A potential relationship has been seen between metabolic diseases and presence of an isochromosome of the long arm of the X chromosome (iXq).4 Schoemaker et al.1 investigated causes of death in TS and found that in iXq karyotypes increased mortality was related to DM. It is hypothesized that there are genes in X chromosome involved in PBC function, and that haploinsufficiency of such genes could account for DM occurrence. This is also supported by the close similarity between type MODY diabetes and changes in carbohydrate metabolism in patients with TS.8 There are also studies reporting a greater prevalence of DM1 related to findings made in the short arm of the X chromosome (Xp). Bakalov et al.9 suggested that the greater incidence of DM in TS may be due to haploinsufficiency of genes located in chromosome Xp, so that DM incidence will be higher in patients with Xp monosomy (45X; delXp; iXq), with a normal incidence in long arm deletions (delXq), where both Xp arms are preserved. However, the greater incidence of DM in iXq patients may also be explained by overexpression of genes located in chromosome Xq which would escape inactivation, and which would be related to PBC function, and to another series of systemic processes which would promote a pro-inflammatory state. These statements are supported by a study conducted in 2008 showing a higher mortality rate in iXq patients,1 and by the fact that there is also a greater incidence of DM in patients with Klinefelter syndrome (47XXY) and in 48 XXYY patients, in whom there are supernumerary copies of Xq.10

Association of TS and DM1 may actually be due to mechanisms inherent to chromosomal findings. Association of TS to autoimmunity is however widely known, and a potential, currently undetectable autoimmune basis cannot therefore be ruled out with full certainty. Regular autoantibody monitoring is therefore recommended.
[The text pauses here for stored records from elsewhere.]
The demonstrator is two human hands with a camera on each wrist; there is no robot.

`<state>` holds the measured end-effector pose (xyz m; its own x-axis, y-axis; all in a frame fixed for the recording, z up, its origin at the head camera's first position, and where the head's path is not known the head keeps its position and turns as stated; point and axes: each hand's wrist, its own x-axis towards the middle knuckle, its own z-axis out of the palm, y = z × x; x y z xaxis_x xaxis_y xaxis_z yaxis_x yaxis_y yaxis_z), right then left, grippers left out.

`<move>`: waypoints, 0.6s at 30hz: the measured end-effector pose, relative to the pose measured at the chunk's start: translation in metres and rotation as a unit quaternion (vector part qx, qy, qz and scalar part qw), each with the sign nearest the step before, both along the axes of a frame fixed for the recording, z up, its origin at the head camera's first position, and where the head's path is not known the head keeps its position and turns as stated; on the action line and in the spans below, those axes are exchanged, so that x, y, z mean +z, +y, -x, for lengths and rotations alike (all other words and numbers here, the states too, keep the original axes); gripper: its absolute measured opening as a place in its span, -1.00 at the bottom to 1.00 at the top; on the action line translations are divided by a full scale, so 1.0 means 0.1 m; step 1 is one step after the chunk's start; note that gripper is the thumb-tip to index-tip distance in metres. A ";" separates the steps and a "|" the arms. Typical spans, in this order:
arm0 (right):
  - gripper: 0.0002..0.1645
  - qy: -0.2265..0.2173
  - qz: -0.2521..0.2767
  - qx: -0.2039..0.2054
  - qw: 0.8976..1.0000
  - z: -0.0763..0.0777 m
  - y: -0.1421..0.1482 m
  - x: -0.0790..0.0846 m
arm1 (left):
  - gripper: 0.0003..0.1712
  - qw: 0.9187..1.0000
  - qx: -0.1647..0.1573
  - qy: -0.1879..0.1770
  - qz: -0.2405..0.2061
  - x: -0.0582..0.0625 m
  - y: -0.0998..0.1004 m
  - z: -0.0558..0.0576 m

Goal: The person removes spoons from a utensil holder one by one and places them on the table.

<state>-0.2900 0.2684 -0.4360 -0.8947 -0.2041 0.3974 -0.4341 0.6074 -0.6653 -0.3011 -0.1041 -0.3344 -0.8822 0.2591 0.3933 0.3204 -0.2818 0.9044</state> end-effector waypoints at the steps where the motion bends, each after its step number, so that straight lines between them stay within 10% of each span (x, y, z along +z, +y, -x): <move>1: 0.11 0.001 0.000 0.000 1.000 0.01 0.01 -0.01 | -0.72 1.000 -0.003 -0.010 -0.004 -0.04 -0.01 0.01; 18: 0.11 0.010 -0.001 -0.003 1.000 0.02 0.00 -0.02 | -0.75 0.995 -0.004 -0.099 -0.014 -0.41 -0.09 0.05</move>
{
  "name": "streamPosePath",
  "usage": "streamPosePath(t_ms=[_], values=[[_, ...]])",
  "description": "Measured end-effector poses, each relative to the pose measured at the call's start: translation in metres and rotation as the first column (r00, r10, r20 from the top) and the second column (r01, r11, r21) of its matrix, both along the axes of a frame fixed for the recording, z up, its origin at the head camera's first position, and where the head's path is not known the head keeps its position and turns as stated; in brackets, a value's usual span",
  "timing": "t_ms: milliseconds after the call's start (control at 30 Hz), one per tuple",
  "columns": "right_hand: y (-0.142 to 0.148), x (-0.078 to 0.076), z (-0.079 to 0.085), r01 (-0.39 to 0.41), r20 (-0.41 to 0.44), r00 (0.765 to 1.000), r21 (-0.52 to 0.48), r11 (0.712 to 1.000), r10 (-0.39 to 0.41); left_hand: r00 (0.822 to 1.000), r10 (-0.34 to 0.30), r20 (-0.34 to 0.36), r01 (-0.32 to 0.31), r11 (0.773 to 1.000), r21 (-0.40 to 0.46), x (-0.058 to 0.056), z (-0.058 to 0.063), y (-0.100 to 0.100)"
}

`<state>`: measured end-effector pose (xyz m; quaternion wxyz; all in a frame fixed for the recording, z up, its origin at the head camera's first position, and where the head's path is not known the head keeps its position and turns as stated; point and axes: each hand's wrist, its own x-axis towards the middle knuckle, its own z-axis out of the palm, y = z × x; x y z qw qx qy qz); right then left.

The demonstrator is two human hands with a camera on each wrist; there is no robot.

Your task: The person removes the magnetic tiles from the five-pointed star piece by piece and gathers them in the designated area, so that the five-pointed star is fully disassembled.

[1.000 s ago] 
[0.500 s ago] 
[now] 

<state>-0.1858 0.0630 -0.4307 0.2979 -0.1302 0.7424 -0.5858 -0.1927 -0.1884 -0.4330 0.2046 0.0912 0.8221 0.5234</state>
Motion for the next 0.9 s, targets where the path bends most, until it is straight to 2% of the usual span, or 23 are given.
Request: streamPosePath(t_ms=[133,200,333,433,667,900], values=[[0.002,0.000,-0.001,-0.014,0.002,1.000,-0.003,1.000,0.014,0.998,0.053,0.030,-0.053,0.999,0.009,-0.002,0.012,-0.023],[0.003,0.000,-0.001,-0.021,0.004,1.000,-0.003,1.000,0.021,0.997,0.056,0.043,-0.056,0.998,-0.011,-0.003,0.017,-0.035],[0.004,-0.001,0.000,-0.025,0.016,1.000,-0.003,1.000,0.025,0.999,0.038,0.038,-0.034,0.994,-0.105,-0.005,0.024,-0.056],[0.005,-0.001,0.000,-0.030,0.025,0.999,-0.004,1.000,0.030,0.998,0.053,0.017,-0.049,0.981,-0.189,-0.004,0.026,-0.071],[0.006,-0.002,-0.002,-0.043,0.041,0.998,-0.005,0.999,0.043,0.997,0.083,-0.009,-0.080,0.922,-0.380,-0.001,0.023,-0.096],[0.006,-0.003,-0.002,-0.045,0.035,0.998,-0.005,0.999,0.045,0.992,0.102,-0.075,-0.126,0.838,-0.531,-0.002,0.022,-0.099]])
Association of DM to genetic syndromes provides unique information for studying the genetic cases of carbohydrate metabolism. There is still a long road ahead before knowing the pathophysiological and genetic bases justifying DM1 occurrence in TS. New advances in genetic testing, as well as creation of multicenter databases, will allow for more complete understanding of this syndrome and PBC pathophysiology.